**What is being asked:** Every line below that contains "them" is to be copied.

**Exercise data:**
==*==

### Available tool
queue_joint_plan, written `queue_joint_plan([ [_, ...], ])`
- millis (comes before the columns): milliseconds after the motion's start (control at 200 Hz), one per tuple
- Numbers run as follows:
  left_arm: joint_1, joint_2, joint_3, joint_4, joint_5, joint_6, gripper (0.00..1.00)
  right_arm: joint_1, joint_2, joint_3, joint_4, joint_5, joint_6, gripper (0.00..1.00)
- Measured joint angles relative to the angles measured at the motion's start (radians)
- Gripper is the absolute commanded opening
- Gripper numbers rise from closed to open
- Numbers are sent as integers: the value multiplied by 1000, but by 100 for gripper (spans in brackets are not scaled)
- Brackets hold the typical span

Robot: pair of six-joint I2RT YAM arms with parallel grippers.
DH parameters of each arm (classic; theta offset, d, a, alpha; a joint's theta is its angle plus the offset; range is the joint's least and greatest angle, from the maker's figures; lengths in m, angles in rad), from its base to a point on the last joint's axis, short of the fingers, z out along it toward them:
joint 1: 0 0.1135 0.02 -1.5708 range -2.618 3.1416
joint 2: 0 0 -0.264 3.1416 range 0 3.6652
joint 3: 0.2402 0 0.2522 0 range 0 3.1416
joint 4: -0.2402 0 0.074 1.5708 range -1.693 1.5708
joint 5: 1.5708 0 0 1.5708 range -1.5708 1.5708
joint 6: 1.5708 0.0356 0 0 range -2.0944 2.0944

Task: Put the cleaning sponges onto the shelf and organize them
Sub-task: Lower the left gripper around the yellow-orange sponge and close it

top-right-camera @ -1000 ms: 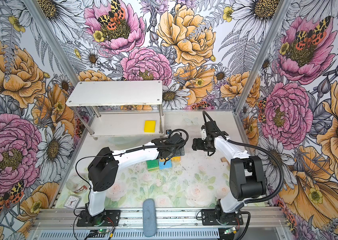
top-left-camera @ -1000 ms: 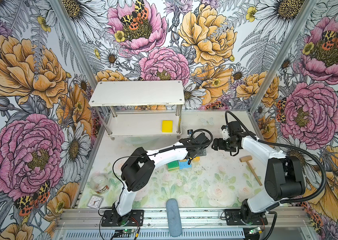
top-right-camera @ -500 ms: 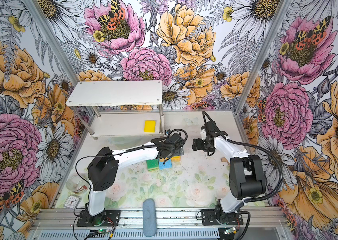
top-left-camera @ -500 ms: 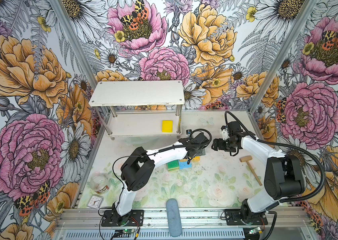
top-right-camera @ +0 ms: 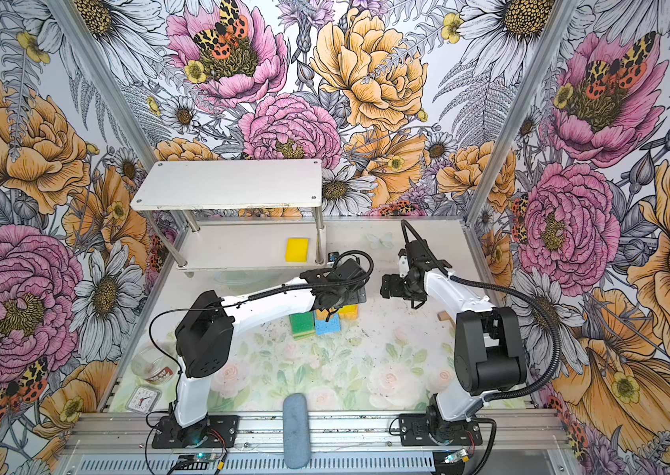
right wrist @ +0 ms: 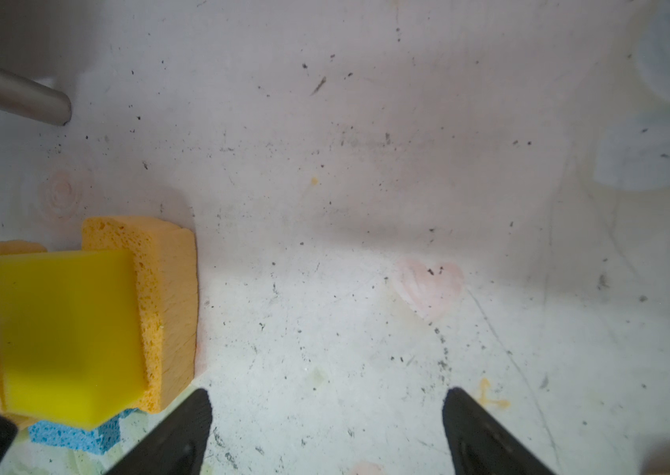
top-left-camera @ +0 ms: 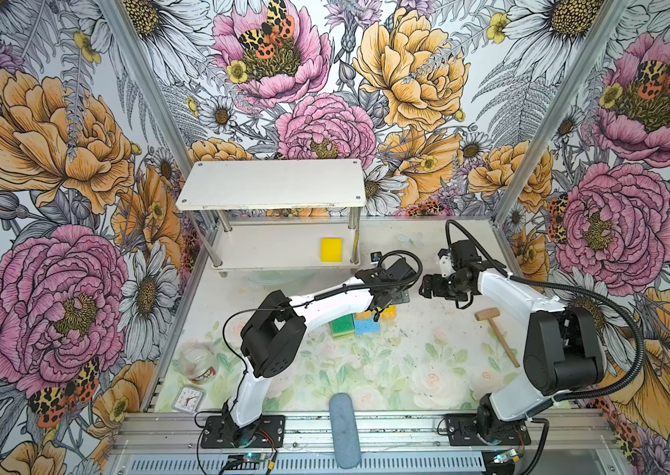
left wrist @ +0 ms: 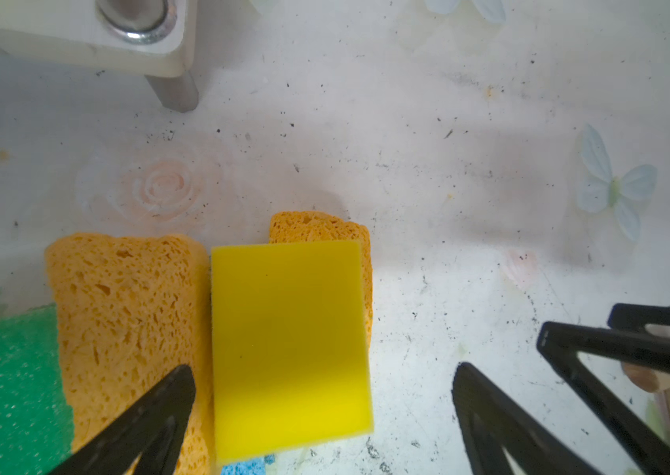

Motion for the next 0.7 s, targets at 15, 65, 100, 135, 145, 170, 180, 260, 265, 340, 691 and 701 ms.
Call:
queue_joint_plan([
  [15, 0, 2, 5, -2, -2, -1, 99, 0, 0, 0, 0, 0, 0, 90],
  [65, -1, 13, 24, -11, -11, -5, 99, 0, 0, 0, 0, 0, 0, 90],
  [100, -2, 21, 36, -18, -14, -11, 99, 0, 0, 0, 0, 0, 0, 90],
  [135, -2, 32, 48, -24, -18, -18, 99, 0, 0, 0, 0, 0, 0, 90],
  [145, -2, 35, 51, -26, -19, -22, 99, 0, 0, 0, 0, 0, 0, 90],
  [170, -2, 42, 56, -29, -19, -26, 99, 0, 0, 0, 0, 0, 0, 90],
  [180, -2, 45, 58, -31, -20, -27, 99, 0, 0, 0, 0, -1, 0, 90],
  [260, -5, 65, 64, -44, -24, -44, 99, 0, 0, 0, 0, -1, 0, 90],
  [265, -5, 66, 64, -45, -25, -44, 99, 0, 0, 0, 0, -1, 0, 90],
  [340, -6, 78, 67, -66, -32, -53, 99, 0, 1, 0, 0, -4, 0, 90],
  [691, -12, 81, 75, -97, -48, -79, 99, 0, 26, -1, 1, -23, 0, 90],
  [701, -12, 82, 76, -98, -48, -79, 99, 0, 26, -1, 2, -23, 0, 90],
])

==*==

**Result:**
DH parameters of each arm (classic; theta offset, d, a, alpha; a joint's theta is its angle plus the offset; range is the joint's least and greatest angle, from the maker's figures; lengths in m, angles in rad), from its base to a point on the last joint's axis, short of the fingers, z out along it toward them:
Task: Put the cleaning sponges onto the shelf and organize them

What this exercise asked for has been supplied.